= Beginning of Section =

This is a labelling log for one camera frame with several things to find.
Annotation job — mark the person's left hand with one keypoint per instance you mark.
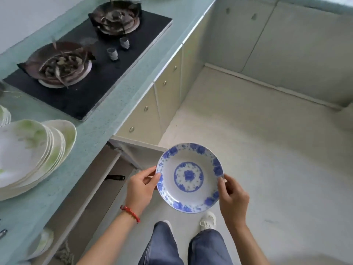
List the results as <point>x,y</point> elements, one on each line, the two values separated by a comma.
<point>139,190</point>

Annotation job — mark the person's right hand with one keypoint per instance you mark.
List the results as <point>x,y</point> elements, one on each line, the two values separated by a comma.
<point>234,202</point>

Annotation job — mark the person's left thumb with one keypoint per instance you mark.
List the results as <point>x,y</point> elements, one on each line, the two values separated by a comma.
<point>152,178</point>

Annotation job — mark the person's right thumb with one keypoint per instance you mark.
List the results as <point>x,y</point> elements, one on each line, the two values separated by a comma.
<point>222,187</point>

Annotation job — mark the blue and white floral plate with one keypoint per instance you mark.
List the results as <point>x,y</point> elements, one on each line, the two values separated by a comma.
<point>189,178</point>

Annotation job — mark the person's right forearm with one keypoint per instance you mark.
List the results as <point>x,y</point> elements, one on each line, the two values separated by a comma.
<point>246,245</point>

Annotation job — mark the person's left forearm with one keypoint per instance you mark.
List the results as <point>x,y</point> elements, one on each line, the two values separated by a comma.
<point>110,240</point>

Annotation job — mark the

= End of Section =

WHAT THIS TASK INVOLVES:
Give back the full listing verbatim, skipping each picture.

WRITTEN RESPONSE:
This is a labelling log for one camera frame with several things to find.
Annotation job — mark the person's left hand with one keypoint per instance you mark.
List the results as <point>x,y</point> elements, one on each line, the two values separated by a comma.
<point>139,190</point>

Annotation job — mark the person's right hand with one keypoint per instance you mark.
List the results as <point>x,y</point> elements, one on each line, the two values separated by a comma.
<point>234,202</point>

Annotation job — mark the person's left thumb with one keypoint per instance you mark.
List the results as <point>x,y</point> elements, one on each line, the two values separated by a comma.
<point>152,178</point>

Annotation job — mark the person's right thumb with one keypoint per instance you mark.
List the results as <point>x,y</point> elements, one on each line, the two values separated by a comma.
<point>222,187</point>

Annotation job — mark the blue and white floral plate with one keypoint per instance you mark.
List the results as <point>x,y</point> elements, one on each line, the two values separated by a comma.
<point>189,178</point>

Annotation job — mark the person's right forearm with one keypoint per instance you mark.
List the results as <point>x,y</point> elements, one on each line, the two values separated by a comma.
<point>246,245</point>

Annotation job — mark the person's left forearm with one keypoint per instance you mark.
List the results as <point>x,y</point> elements, one on each line, the two values separated by a comma.
<point>110,240</point>

Annotation job — mark the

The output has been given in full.